Jeremy Haywood’s widow defended her husband’s “innovative” civil servant reform. Greensill lobbying scandalHowever, they admitted that they carry “some risk” by bringing private-sector moguls into the government.
Haywood, Chief Cabinet Secretary from 2012 to 2018, helped hire businessmen on short-term contracts to “bring expertise,” said Susanne Haywood.
Lex GreensillAn Australian financier at the center of David Cameron’s lobbying line has said that such a businessman brought to the government by Mr. Haywood in the hope that his supply chain finance scheme would work for the NHS. I was alone.
“Rex was just one of many examples […] About trying to stimulate the system and attract people to consider new ways to do things, “Haywood told IFG yesterday.
“He wanted Rex to be there to look for opportunities to introduce this new idea to the government.”
Haywood acknowledged that the use of businessmen in the government “always creates some risk” and argued that the reforms of her deceased husband were “innovative and destructive.”
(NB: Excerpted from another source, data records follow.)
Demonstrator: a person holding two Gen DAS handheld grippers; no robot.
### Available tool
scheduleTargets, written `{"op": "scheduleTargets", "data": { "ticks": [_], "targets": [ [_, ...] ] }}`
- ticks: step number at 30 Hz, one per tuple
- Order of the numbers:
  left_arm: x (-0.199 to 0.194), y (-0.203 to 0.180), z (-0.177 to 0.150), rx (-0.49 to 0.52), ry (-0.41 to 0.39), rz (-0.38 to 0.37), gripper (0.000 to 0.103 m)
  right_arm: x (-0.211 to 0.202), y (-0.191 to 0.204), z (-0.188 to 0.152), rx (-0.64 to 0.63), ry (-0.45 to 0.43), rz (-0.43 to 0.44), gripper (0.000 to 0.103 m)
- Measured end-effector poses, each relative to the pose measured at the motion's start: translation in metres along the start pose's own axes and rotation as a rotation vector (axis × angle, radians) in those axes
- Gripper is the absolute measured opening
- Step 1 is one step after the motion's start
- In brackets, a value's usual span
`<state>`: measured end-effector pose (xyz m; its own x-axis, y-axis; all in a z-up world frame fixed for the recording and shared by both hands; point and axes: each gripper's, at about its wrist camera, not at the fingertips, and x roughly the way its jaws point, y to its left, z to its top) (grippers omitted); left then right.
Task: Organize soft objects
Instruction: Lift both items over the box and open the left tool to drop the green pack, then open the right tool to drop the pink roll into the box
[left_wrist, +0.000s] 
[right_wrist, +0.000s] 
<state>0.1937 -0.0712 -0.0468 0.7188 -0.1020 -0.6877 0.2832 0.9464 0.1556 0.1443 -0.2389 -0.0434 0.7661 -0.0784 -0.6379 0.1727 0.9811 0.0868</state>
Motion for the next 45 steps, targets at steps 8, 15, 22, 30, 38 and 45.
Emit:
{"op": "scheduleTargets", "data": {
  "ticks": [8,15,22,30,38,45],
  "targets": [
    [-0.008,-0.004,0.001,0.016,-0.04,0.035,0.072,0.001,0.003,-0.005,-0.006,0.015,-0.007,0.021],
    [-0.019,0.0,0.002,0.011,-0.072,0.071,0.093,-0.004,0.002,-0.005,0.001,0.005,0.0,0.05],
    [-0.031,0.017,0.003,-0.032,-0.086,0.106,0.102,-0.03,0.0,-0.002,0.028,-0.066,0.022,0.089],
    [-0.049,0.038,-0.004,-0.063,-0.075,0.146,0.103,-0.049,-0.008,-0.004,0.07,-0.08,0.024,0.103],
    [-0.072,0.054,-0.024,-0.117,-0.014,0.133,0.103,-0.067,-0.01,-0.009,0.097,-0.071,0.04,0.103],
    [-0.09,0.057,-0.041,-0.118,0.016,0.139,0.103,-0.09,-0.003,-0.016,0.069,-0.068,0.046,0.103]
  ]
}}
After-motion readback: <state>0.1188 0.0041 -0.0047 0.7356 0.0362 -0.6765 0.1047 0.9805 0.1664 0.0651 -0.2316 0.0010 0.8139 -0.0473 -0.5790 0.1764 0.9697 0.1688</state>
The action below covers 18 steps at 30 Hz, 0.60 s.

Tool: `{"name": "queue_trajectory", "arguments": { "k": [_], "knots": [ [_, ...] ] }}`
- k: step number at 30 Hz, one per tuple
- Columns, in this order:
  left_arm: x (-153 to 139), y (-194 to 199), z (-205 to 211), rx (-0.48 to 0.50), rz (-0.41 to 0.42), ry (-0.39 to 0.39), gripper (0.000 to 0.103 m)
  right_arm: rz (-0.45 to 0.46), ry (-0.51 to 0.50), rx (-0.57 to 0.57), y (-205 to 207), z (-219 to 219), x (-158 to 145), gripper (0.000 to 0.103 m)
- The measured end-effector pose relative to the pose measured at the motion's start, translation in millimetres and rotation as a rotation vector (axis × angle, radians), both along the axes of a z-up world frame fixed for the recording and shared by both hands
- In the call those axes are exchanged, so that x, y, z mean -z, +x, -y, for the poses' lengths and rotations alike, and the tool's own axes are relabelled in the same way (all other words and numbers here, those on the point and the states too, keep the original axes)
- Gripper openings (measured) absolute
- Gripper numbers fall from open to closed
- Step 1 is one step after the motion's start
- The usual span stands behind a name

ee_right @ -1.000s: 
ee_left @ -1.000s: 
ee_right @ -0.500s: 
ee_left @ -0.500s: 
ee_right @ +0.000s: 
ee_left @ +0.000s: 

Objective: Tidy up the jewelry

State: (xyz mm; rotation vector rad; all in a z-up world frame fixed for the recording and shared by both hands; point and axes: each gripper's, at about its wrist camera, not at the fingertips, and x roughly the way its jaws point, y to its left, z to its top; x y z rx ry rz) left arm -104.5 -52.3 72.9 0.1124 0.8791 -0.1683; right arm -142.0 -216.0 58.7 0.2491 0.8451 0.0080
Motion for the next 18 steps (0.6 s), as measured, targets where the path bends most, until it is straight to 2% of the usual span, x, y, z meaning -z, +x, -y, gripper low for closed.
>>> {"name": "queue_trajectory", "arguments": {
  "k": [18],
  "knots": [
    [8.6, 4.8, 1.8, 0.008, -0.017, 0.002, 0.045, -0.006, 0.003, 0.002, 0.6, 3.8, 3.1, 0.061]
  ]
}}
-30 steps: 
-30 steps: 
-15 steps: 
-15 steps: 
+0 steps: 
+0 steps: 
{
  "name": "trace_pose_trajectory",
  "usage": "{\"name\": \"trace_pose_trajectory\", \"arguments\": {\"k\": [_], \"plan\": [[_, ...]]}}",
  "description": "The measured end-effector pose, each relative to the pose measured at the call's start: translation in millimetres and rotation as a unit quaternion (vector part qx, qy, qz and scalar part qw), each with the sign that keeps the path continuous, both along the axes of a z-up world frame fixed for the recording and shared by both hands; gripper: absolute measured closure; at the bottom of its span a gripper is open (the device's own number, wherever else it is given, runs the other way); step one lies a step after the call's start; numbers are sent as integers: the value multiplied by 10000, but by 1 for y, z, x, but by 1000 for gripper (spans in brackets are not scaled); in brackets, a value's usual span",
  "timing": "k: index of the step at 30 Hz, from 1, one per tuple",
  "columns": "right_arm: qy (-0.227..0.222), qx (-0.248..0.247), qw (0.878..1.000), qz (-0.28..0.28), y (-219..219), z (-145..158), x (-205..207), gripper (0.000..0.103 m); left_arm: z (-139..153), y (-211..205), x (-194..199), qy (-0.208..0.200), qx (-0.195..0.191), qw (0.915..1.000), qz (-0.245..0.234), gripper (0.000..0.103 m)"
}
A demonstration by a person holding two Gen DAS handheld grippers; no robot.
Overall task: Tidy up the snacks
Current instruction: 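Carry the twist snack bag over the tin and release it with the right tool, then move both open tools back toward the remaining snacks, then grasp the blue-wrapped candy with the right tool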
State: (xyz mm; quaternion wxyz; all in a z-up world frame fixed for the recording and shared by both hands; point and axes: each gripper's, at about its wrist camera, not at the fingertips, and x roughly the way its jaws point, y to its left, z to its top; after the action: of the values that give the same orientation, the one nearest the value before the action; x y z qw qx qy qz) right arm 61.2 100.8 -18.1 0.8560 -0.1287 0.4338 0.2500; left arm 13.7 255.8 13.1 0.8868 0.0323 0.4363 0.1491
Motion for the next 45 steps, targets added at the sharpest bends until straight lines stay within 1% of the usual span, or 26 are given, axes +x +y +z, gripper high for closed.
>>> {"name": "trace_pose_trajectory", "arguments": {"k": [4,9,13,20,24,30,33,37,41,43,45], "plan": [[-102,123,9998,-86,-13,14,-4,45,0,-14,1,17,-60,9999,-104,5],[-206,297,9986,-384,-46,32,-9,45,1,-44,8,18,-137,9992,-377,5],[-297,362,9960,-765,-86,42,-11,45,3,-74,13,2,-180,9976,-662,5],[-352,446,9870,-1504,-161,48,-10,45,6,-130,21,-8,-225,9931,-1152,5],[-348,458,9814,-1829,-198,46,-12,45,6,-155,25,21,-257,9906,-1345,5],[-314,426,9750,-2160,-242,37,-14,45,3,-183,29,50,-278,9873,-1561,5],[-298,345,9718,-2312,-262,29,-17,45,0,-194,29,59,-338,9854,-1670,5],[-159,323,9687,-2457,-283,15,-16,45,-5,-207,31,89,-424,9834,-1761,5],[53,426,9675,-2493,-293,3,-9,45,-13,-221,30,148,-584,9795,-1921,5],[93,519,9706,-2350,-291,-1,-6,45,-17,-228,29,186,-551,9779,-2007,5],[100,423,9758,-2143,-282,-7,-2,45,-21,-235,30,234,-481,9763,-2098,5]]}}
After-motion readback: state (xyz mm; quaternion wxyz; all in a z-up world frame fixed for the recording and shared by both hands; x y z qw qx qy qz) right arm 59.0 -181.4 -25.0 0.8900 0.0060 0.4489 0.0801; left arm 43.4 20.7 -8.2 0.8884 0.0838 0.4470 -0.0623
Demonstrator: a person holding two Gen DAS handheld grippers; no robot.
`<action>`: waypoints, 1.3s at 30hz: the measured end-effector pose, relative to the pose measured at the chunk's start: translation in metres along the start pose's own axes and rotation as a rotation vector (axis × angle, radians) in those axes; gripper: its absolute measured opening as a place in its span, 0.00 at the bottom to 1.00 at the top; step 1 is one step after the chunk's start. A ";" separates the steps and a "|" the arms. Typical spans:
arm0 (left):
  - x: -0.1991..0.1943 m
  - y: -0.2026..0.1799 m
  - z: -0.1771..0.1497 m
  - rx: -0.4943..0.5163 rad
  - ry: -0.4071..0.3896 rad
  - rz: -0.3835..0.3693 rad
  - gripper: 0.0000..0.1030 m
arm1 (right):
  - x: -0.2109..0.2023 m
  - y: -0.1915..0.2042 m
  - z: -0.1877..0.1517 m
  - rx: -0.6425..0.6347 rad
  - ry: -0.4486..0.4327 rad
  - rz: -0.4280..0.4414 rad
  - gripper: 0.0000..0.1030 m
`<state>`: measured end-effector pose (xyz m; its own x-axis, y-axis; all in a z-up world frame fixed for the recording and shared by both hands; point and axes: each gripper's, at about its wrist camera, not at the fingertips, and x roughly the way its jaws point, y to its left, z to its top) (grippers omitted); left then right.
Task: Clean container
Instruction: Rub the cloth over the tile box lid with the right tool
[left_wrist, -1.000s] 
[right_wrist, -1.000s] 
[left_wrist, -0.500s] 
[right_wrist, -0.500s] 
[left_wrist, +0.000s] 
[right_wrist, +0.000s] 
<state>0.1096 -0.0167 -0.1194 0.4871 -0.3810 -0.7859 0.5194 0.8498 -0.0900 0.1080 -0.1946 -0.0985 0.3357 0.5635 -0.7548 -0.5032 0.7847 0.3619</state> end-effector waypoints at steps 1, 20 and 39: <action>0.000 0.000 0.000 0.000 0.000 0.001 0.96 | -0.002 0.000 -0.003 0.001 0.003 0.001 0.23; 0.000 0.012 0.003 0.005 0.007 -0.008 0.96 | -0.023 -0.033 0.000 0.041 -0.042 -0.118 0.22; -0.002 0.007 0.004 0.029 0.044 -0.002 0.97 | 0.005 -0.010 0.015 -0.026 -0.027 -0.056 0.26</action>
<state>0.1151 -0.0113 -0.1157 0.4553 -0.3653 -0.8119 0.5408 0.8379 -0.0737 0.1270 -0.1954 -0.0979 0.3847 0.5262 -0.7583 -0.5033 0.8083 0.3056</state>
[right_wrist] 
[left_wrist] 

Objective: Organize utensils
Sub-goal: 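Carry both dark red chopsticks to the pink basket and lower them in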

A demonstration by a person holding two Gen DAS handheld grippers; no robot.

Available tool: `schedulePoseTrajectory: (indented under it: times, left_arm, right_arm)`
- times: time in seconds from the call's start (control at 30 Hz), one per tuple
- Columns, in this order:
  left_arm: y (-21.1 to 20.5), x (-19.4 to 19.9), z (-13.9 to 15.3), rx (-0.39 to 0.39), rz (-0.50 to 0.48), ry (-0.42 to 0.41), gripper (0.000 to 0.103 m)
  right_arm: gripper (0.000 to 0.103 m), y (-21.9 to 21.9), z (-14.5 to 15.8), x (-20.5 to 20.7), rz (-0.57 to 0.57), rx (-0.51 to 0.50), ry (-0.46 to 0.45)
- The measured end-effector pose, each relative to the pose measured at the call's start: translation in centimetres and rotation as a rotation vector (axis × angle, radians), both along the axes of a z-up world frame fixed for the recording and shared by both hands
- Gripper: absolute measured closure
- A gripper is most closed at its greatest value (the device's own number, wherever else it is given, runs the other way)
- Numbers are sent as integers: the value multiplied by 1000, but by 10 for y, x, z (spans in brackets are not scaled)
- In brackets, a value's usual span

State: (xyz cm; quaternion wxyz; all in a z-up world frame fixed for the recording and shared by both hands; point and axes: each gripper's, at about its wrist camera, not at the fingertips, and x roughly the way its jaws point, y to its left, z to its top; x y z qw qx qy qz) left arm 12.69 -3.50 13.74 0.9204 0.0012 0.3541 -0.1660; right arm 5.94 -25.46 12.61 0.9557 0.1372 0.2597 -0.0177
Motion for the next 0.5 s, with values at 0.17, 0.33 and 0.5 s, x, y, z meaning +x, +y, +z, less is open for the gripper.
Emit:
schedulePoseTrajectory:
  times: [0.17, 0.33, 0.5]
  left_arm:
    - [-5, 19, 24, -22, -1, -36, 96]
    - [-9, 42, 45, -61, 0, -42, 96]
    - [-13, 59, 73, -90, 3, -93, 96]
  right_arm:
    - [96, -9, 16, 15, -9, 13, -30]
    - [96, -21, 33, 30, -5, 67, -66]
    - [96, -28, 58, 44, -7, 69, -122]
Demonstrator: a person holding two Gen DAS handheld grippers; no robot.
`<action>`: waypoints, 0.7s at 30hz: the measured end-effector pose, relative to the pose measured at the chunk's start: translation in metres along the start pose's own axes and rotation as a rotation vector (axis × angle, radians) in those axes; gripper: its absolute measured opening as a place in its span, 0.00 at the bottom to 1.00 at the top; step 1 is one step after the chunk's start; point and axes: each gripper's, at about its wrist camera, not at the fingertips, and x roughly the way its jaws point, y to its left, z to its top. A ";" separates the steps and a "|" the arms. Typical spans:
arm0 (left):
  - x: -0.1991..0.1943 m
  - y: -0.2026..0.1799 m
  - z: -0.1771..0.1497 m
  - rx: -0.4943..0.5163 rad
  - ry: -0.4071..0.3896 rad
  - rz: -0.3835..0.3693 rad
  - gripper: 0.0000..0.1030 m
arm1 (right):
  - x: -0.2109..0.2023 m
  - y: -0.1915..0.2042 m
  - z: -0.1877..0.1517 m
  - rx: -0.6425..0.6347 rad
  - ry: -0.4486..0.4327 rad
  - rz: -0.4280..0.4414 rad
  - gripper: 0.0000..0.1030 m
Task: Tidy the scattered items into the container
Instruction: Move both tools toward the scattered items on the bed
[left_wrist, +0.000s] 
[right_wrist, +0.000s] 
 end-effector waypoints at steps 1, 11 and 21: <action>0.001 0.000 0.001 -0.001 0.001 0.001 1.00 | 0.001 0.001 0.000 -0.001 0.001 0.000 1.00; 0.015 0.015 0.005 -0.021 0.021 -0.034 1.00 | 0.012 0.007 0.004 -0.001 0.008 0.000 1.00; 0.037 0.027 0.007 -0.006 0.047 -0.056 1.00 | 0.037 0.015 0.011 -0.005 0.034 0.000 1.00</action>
“It’s very difficult to bring such a person and predict what will happen years in the future,” she said.
“We know the story of what happened to Green Sill long after.”
A version of Greensil’s supply chain finance idea was eventually used by part of the NHS.
After Cameron resigned, Greensill hired him as a lobbyist for his company, Greensill Capital.
Since then, the former Prime Minister has been criticized for keeping in touch. Rishi Sunak, The Prime Minister and Bank of England officials have directly requested Greensil Capital to receive Covid’s bailout.
Cameron’s critics argue that Greensill has too much access to the government, pointing out the close relationship between his desk in Downing Street and officials.
Labor argues that the “favorite” of Cameron working with Greensill after leaving the government should encourage widespread reform of lobbying rules.
Greensill Capital filed for bankruptcy after some of its investors withdrew earlier this year.
A leaked document reported by the Guardian on Friday suggested that the company had previously considered floating in the stock market at a value of £ 22 billion.
Cameron reported that a 1 percent share could have deducted £ 200 million from him.